UNAIR NEWS – Seminar Passcode 6.0 oleh HIMA Administrasi Publik FISIP Universitas Airlangga (UNAIR) menghadirkan suasana diskusi yang hangat, kritis, dan penuh refleksi. Bertempat di Maleo Hall, Gedung Medang Eks Farmasi pada (16/11/2025) acara ini mendatangkan Cania Citta, founder Malaka Project. Di depan puluhan audiens, Cania mengulik satu gagasan menarik yakni “Not Talk Action Only, Apakah banyak berbuat selalu lebih baik?”
Fenomena Bias Aksi Nyata
Cania menyoroti fenomena bias aksi nyata yakni keyakinan bahwa tindakan kasat mata selalu lebih bernilai daripada kritik atau ide. Padahal, tidak semua tindakan langsung memberikan dampak positif. Ia mencontohkan problem mahalnya biaya pendidikan tinggi. Solusi instan berupa pemberian beasiswa sebanyak-banyaknya justru meningkatkan demand tanpa menambah kapasitas universitas, sehingga harga semakin meningkat.
Begitu pula ketika respons terhadap masalah tenaga pengajar dan kurikulum yang bermasalah justru berupa pembangunan ribuan sekolah baru. Alih-alih menyelesaikan persoalan, langkah ini hanya menyebarkan kualitas pengajaran yang keliru ke ribuan lokasi baru dan pada akhirnya memperluas masalah, bukan mengatasinya.

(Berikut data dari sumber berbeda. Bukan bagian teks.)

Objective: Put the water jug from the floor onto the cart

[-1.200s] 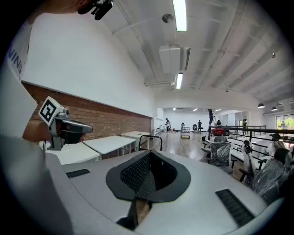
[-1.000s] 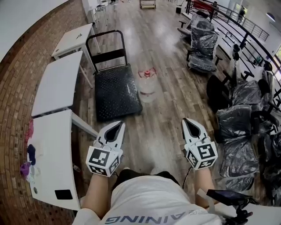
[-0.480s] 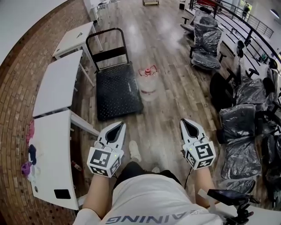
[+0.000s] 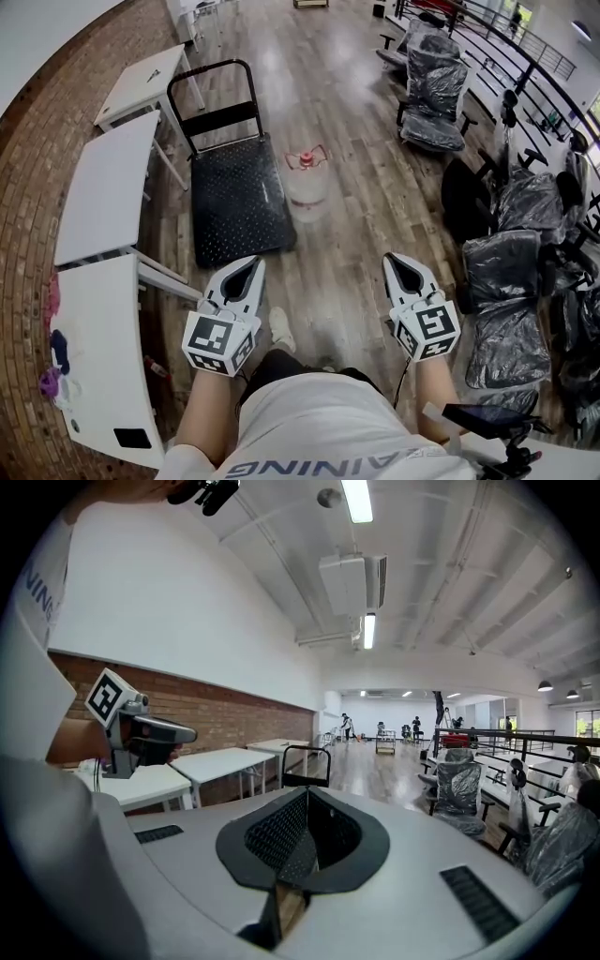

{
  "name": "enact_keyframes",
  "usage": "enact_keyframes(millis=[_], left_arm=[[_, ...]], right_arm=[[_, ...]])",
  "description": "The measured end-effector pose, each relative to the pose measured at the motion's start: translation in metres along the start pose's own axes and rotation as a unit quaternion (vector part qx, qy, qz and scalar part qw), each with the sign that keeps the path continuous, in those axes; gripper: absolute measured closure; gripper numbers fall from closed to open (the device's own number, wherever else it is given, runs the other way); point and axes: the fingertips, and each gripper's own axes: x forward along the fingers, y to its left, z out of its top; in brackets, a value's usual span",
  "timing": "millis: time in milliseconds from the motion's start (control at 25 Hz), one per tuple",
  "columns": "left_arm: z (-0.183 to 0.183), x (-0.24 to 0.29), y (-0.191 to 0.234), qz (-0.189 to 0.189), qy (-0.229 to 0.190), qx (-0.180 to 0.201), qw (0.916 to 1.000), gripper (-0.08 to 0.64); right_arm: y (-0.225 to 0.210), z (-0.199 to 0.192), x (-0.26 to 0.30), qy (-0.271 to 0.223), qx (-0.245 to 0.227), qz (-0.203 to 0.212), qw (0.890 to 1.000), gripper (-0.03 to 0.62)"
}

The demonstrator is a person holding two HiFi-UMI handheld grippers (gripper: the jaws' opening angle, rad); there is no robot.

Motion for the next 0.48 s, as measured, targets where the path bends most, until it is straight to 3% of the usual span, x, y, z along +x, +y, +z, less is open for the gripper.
enact_keyframes(millis=[480], left_arm=[[0.01, 0.071, 0.121, -0.007, 0.005, -0.027, 0.9996, 0.56]], right_arm=[[0.0, 0.037, 0.137, 0.019, -0.011, -0.001, 1.0, 0.588]])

Ajakan Menerapkan Effective Altruism
Lebih lanjut, Cania menekankan pentingnya effective altruism. Niat baik harus diterjemahkan ke dalam tindakan yang benar-benar berdampak. “Perasaan bahagia dan puas ketika sudah melakukan perbuatan baik saja tidak cukup. Setiap aksi nyata harus melalui tahapan berpikir, berdiskusi dengan ahli, uji coba, dan evaluasi berkala. Jika hasil aksi tidak sesuai harapan maka strategi wajib diubah,” terangnya.

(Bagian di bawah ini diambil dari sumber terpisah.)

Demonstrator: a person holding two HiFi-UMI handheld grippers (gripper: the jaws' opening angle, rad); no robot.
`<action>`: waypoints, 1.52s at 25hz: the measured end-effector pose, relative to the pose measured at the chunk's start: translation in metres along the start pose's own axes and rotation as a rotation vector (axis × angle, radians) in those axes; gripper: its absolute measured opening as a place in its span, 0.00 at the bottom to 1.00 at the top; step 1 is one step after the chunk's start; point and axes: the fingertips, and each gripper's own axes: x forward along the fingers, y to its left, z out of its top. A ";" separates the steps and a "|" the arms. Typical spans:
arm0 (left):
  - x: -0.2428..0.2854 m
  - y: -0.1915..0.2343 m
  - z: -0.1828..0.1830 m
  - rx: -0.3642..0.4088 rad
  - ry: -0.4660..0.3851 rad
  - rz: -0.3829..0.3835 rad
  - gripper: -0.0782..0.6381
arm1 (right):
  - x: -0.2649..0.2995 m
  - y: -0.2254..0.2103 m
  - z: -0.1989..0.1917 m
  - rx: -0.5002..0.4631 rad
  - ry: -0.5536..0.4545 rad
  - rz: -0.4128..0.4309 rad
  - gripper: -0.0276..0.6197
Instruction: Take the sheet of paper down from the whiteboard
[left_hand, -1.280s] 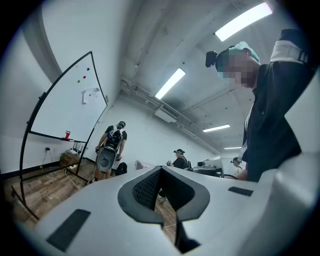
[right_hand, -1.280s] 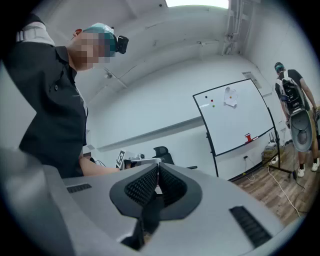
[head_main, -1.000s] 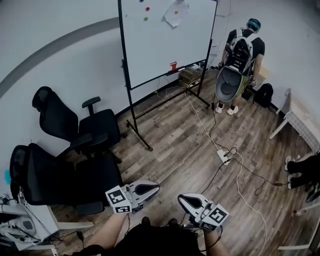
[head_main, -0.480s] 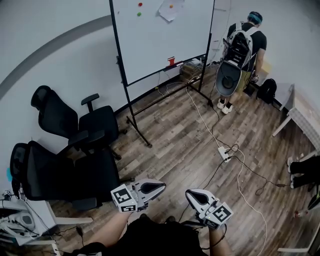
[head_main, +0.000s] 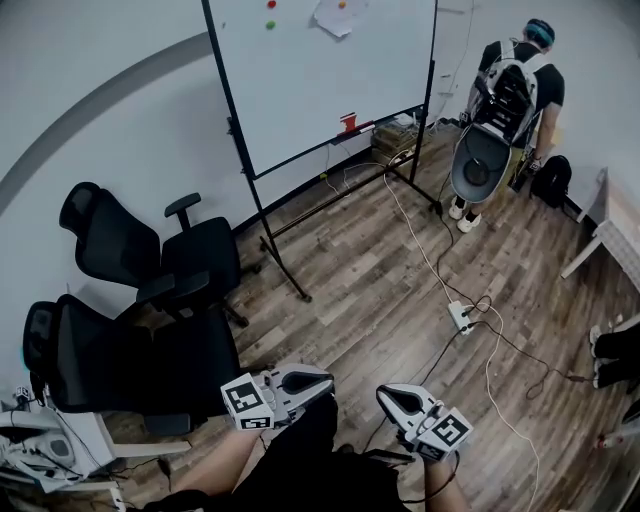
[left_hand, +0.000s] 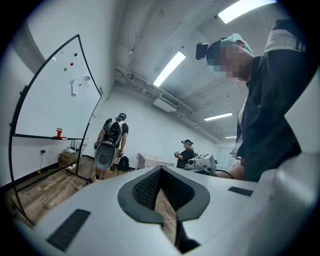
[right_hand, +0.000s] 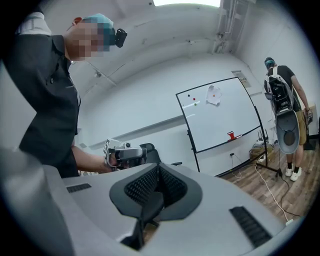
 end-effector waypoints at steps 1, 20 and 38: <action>0.004 0.015 0.003 0.006 -0.005 0.004 0.12 | 0.008 -0.013 0.003 -0.004 -0.001 0.004 0.08; 0.106 0.322 0.120 0.026 -0.082 -0.028 0.12 | 0.187 -0.280 0.119 -0.061 0.040 -0.100 0.08; 0.320 0.569 0.209 0.128 -0.070 0.168 0.12 | 0.259 -0.579 0.231 -0.172 0.043 0.201 0.08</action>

Ia juga mengingatkan bahwa selama masyarakat masih terjebak dalam bias aksi nyata, pola pikir tersebut akan terus terinternalisasi dalam berbagai lapisan. Termasuk pemangku kebijakan pun akan ikut terjebak dalam pola serupa. “Selalu berkutat pada perwujudan aksi tanpa adanya kajian mendalam sebelumnya. Karena itu, publik harus aktif mengawal dan menguji setiap kebijakan pemerintah,” imbuhnya.
Dorong Aksi Konstruktif
Dalam wawancara terpisah, Mada, ketua pelaksana Passcode 6.0, menjelaskan bahwa acara ini dirancang untuk meningkatkan kesadaran generasi muda akan pentingnya peran aktif dalam isu publik. Selain mendorong peserta mengubah keterlibatan pasif menjadi aksi konstruktif, Passcode 6.0 ingin menumbuhkan kemampuan merancang ide berbasis evidensi agar aspirasi dapat diwujudkan dalam tindakan yang bermakna.

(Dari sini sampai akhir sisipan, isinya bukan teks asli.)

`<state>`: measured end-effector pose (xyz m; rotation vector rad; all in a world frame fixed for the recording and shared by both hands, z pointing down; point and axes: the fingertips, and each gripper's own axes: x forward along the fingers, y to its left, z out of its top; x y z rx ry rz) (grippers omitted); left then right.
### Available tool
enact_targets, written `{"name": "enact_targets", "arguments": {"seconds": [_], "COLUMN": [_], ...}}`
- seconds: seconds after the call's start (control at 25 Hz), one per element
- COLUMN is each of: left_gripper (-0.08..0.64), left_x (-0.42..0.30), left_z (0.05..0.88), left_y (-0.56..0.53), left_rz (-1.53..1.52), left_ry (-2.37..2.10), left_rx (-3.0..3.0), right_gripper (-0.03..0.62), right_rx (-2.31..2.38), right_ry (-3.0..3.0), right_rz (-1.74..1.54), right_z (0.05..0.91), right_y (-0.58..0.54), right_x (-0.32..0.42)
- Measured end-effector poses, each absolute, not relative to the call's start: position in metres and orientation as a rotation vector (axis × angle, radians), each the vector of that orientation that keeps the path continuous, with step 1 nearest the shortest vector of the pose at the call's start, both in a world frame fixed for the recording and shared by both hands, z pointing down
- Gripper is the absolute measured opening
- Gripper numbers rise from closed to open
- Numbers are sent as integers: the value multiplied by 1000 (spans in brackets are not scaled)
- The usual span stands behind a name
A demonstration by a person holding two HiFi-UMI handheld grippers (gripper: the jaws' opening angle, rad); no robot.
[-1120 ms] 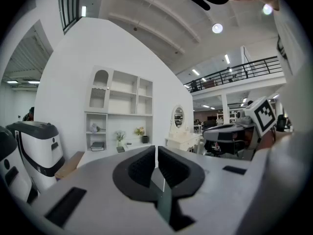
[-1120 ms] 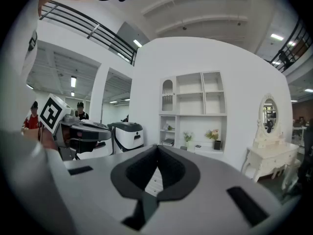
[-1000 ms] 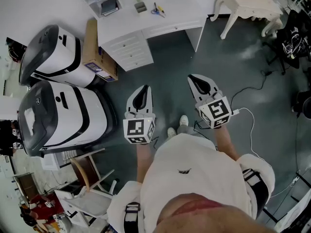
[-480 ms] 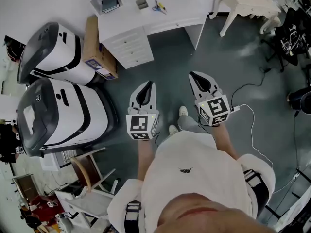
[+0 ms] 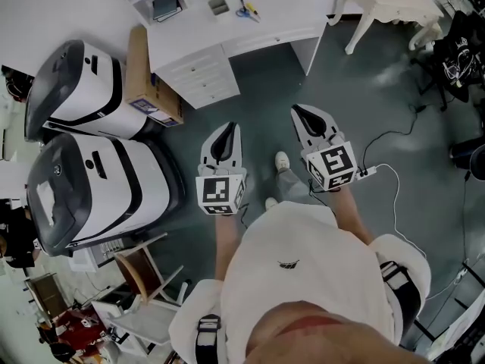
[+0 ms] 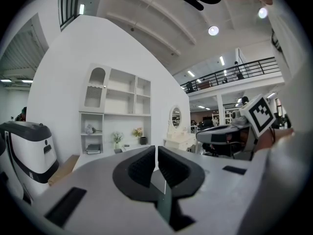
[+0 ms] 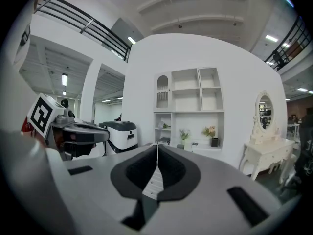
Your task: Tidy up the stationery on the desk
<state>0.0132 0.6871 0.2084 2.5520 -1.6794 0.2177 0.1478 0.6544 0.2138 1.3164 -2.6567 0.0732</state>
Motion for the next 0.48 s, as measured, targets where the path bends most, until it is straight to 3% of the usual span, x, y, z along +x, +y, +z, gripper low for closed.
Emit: {"name": "enact_targets", "arguments": {"seconds": [0.48], "left_gripper": [0], "left_x": [33], "left_z": [220], "left_y": [554], "left_rz": [229], "left_ry": [-1720], "left_rx": [2506], "right_gripper": [-3], "right_rx": [1264], "right_ry": [-2688], "right_rz": [112], "right_z": [223], "right_y": [522], "right_x": [161]}}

“Saya berharap peserta Passcode 6.0 tidak pulang dengan tangan kosong. Teman-teman yang sebelumnya masih ragu kini menjadi yakin menyuarakan aspirasi, baik soal isu sosial maupun politik. Semoga materi dari Cania Citta bisa membantu menemukan kepercayaan diri, dan menjadikan individu yang lebih kritis serta berani menyuarakan isu-isu publik di Indonesia,” tutup Mada.